You can turn both of these off with:

base.win.setClearDepthActive(0)
base.win.setClearColorActive(0)
base.cam2d.node().getDisplayRegion(0).setClearDepthActive(0)

And, if you happen to be using a very recent version of Panda (newer than 1.2.3), you may also need to do:


base.win.setClearStencilActive(0)

However, it may well be that clear is not your actual culprit. Graphics drivers are funny things, and it may be that your driver is doing some initial setup at the beginning of the frame (or maybe finishing up the drawing from last frame) that it for some reason decides to do when it receives a clear command. If you turn off the clear, it’s possible that it may simply shift this burden to some other part of the frame.

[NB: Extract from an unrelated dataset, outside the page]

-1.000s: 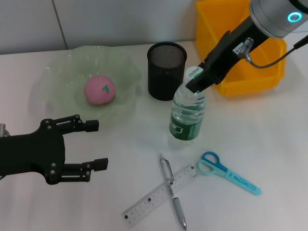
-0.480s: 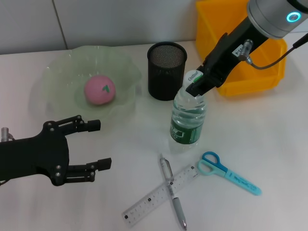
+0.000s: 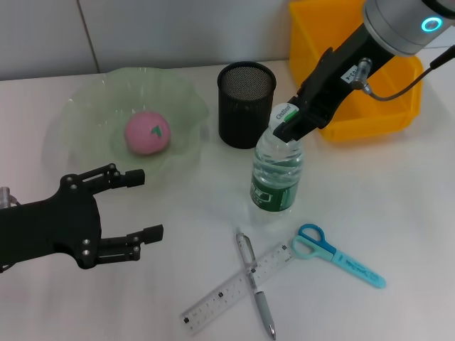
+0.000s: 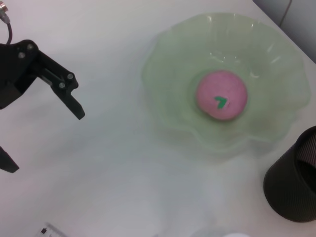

Then again, it might actually be the honest time to clear the frame. :slight_smile: If it is, then this time should be linearly proportional to the number of pixels in the window. Try reducing the window by 50% in each dimension–does the clear time go down by a factor of 4? If so, then yes, you’ve got a driver that’s slow to clear pixels for some reason. (It might be that playing with the color depth of your framebuffer will help this. If you are using multiple monitors, it may be faster on one of the monitors than on the other.)

David

Note that when you turn off depth buffer clear, you have to be clever with your geometry to get it to render properly. If your scene doesn’t require a depth buffer at all, you can do something like:


render.setDepthTest(0)

If you do require a depth buffer, but your scene is completely enclosed inside a convex shell, you can put that shell in a special bin that is drawn first, and turn off depth test on that shell only:

shell.setBin('background', 0)
shell.setDepthTest(0)

This way, when it draws the shell, it will fill in the depth values that will be useful for the rest of the frame.

David

So, now I’m trying to do some performance tweaking for nVidia cards. It seems that Flip seems to be taking the majority of the time now. What exactly does flip do? I assume this is the swapBuffers full for double buffered windows, but why does it take so long?

I would assume that drawing buffers would be more time consuming, but that does not appear to be the case.

Same story as above. Flip is indeed the SwapBuffers call. There are two reasons it might be slow. (a) First, the graphics card has to wait until it has finished drawing the scene before it can SwapBuffers. Since, in an ideal situation, graphics commands can queue up before they are fully processed, Panda might have run a bit ahead of the graphics card, and “flip” is when you have to wait for the card to catch up. (b) Second, even if the graphics card is fully caught up, you might have video sync enabled (this is the default), which means it has to wait for the next vertical retrace. This will be the next interval of 60Hz, or 72Hz, or whatever your monitor refresh rate is. Normally this wait time will only be significant when your frame rate is very high, of course.

In neither case is there a cause for worry. The graphics card is running as fast as it can. If you’re spending most of your time in flip, it generally means that Panda is sending graphics commands to the card as fast or faster than it can handle them, which is an enviable position to be in.

To make it faster in case (a), you probably have to reduce the depth complexity of your scene. In case (b), you could turn off video sync, but usually you wouldn’t want to do this (doing so would introduce artifacts and waste CPU, since there’s not much point in rendering faster than the frames can be presented anyway).

David